[Start of Attachment]

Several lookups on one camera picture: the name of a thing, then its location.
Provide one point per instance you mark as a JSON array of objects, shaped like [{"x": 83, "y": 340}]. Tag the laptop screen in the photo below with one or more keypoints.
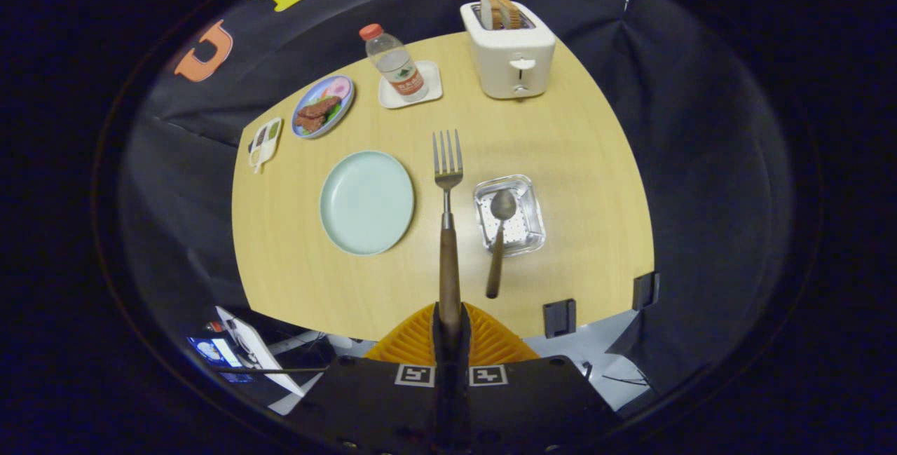
[{"x": 214, "y": 357}]

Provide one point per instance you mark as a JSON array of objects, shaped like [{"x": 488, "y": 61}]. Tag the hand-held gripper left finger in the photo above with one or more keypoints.
[{"x": 371, "y": 406}]

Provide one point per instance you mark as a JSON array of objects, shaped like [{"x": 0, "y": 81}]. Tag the toast slice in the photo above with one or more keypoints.
[
  {"x": 489, "y": 12},
  {"x": 510, "y": 12}
]

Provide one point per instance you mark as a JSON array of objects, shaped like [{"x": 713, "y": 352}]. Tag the light green plate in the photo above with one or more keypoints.
[{"x": 364, "y": 202}]

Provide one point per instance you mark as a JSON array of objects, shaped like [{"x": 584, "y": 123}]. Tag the black backdrop cloth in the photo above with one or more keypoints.
[{"x": 701, "y": 160}]

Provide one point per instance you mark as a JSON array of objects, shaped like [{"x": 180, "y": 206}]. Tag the white toaster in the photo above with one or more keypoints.
[{"x": 504, "y": 55}]

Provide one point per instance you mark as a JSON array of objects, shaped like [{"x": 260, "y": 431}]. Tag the black table clamp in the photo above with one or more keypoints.
[
  {"x": 645, "y": 291},
  {"x": 559, "y": 318}
]

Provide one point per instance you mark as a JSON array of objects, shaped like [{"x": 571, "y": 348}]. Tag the clear water bottle red cap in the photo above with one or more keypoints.
[{"x": 399, "y": 69}]

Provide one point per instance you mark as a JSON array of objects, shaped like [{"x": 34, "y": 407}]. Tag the blue plate with food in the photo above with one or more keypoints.
[{"x": 321, "y": 108}]

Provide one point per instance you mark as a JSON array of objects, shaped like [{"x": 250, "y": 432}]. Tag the white panel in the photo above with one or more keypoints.
[{"x": 259, "y": 357}]

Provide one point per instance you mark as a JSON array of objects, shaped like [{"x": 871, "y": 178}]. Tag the white divided sauce dish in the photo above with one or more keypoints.
[{"x": 265, "y": 143}]

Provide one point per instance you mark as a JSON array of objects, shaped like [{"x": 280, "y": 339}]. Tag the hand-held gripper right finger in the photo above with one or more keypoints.
[{"x": 532, "y": 406}]

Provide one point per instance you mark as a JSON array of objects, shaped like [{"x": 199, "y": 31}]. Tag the metal perforated tray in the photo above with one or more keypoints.
[{"x": 529, "y": 223}]

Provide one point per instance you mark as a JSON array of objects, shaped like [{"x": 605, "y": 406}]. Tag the white square coaster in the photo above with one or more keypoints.
[{"x": 433, "y": 76}]

[End of Attachment]

Everything in the entries must be written out exactly; the pictures stay out.

Several lookups on one camera picture: the name of a thing, then its location.
Provide one point per instance you mark as a JSON array of objects, shaped like [{"x": 83, "y": 340}]. Tag the laptop screen in the photo below with one or more keypoints.
[{"x": 214, "y": 357}]

Provide one point per instance you mark as a JSON array of objects, shaped like [{"x": 488, "y": 61}]. Tag the hand-held gripper left finger in the photo above with one or more keypoints.
[{"x": 371, "y": 406}]

Provide one point per instance you mark as a JSON array of objects, shaped like [{"x": 0, "y": 81}]. Tag the toast slice in the photo above with one or more keypoints.
[
  {"x": 489, "y": 12},
  {"x": 510, "y": 12}
]

Provide one point per instance you mark as a JSON array of objects, shaped like [{"x": 713, "y": 352}]. Tag the light green plate in the photo above with one or more keypoints.
[{"x": 364, "y": 202}]

Provide one point per instance you mark as a JSON array of objects, shaped like [{"x": 584, "y": 123}]. Tag the black backdrop cloth in the photo above with one or more keypoints.
[{"x": 701, "y": 160}]

Provide one point per instance you mark as a JSON array of objects, shaped like [{"x": 180, "y": 206}]. Tag the white toaster in the photo above with one or more keypoints.
[{"x": 504, "y": 55}]

Provide one point per instance you mark as a JSON array of objects, shaped like [{"x": 260, "y": 431}]. Tag the black table clamp in the photo above with one or more keypoints.
[
  {"x": 645, "y": 291},
  {"x": 559, "y": 318}
]

Provide one point per instance you mark as a JSON array of objects, shaped like [{"x": 571, "y": 348}]. Tag the clear water bottle red cap in the photo above with one or more keypoints.
[{"x": 399, "y": 69}]

Provide one point per instance you mark as a JSON array of objects, shaped like [{"x": 34, "y": 407}]. Tag the blue plate with food in the photo above with one or more keypoints.
[{"x": 321, "y": 108}]

Provide one point per instance you mark as a JSON array of objects, shaped like [{"x": 250, "y": 432}]. Tag the white panel in the photo above with one or more keypoints.
[{"x": 259, "y": 357}]

Provide one point per instance you mark as a JSON array of objects, shaped like [{"x": 871, "y": 178}]. Tag the white divided sauce dish in the photo above with one or more keypoints.
[{"x": 265, "y": 143}]

Provide one point per instance you mark as a JSON array of objects, shaped like [{"x": 280, "y": 339}]. Tag the hand-held gripper right finger in the photo above with one or more keypoints.
[{"x": 532, "y": 406}]

Provide one point per instance you mark as a JSON array of objects, shaped like [{"x": 199, "y": 31}]. Tag the metal perforated tray in the photo above with one or more keypoints.
[{"x": 529, "y": 223}]

Provide one point per instance you mark as a JSON array of objects, shaped like [{"x": 605, "y": 406}]. Tag the white square coaster in the photo above with one or more keypoints.
[{"x": 433, "y": 76}]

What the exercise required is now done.